[feature:gsoc26] Add health_status_changed signal handler for fast pending-upgrade wake-up via OpenWISP Monitoring

**Is your feature request related to a problem? Please describe.**

Sub-issue 04's 10-minute Beat scan guarantees pending ops eventually get retried, but the latency once a device comes online can stretch to 15+ minutes on an early retry (5-min scan jitter + half the scan cadence + the next backoff window). For an operator watching a deployment in real time, that's a frustrating gap.

The faster wake-up signal is openwisp-monitoring's `health_status_changed`, which fires the moment a device transitions back to `ok`. Two things make this tricky:

- openwisp-monitoring is *not* a dependency of the firmware upgrader, so the integration has to stay optional - deployments without monitoring should still get persistence via Beat alone.
- A burst can hurt: when a network outage recovers and 200 devices flip from `critical → ok` in the same second, naively connecting a handler would fire 200 retries at once and saturate the broker. Needs jitter.
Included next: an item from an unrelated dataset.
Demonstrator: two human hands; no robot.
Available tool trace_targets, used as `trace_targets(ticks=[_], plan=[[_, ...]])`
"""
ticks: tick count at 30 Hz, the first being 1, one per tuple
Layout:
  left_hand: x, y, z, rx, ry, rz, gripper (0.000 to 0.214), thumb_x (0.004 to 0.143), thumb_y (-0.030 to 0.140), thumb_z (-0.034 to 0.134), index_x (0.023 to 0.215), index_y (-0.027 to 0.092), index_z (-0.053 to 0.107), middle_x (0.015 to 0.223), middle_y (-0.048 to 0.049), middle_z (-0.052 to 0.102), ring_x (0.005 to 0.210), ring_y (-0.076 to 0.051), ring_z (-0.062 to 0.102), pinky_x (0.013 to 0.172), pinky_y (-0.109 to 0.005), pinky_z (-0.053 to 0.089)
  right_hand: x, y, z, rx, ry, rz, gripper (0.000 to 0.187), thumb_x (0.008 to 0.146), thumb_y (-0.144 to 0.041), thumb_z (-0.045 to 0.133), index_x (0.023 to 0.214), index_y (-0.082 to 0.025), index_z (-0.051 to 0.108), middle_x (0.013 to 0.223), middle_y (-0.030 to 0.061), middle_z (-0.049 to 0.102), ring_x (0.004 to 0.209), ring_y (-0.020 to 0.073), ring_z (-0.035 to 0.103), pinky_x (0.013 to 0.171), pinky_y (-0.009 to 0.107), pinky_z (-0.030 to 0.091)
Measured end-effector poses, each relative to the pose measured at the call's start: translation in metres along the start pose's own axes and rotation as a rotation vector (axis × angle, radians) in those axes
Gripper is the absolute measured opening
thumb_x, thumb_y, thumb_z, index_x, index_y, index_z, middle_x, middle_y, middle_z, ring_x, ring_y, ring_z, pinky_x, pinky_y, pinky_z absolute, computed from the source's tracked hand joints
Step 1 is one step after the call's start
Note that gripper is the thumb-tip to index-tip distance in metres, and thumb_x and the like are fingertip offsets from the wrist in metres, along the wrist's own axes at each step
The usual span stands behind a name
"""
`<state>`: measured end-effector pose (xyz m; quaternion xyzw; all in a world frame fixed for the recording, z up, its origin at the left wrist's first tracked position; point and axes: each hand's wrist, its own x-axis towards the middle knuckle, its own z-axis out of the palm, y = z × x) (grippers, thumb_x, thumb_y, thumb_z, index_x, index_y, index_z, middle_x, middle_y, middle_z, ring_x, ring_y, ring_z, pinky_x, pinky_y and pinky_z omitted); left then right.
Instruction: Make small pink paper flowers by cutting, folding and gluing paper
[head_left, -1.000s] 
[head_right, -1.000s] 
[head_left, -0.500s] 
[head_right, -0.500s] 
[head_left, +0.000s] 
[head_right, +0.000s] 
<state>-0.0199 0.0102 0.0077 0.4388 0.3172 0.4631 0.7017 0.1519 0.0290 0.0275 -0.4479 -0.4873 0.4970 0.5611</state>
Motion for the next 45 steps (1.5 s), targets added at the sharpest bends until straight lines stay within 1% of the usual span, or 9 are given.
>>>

**Describe the solution I would implement**

I would like to add an optional signal-based wake-up path that complements sub-issue 04's Beat scan without becoming a hard dependency on openwisp-monitoring.

1. Add a `connect_monitoring_signals()` method to `FirmwareUpdaterConfig` and call it from `ready()`. Wrap the `from openwisp_monitoring.device.signals import health_status_changed` import in `try/except ImportError` - if monitoring isn't installed, the connection silently no-ops and the rest of `ready()` finishes normally. Sub-issue 04's Beat-driven path keeps working either way.

2. Implement the handler in a new `signals_handlers.py` (or extend `signals.py`). Signal signature is verified at `openwisp_monitoring/device/signals.py:3` and emitted from `openwisp_monitoring/device/base/models.py:377`: `health_status_changed.send(sender, instance, status)`. The handler reacts only when `status == "ok"` and ignores `critical`, `unknown`, `problem`, and `deactivated`. Lateral `ok → ok` re-emissions could trigger duplicate dispatches, but sub-issue 04's atomic compare-and-swap absorbs them (see bullet 5).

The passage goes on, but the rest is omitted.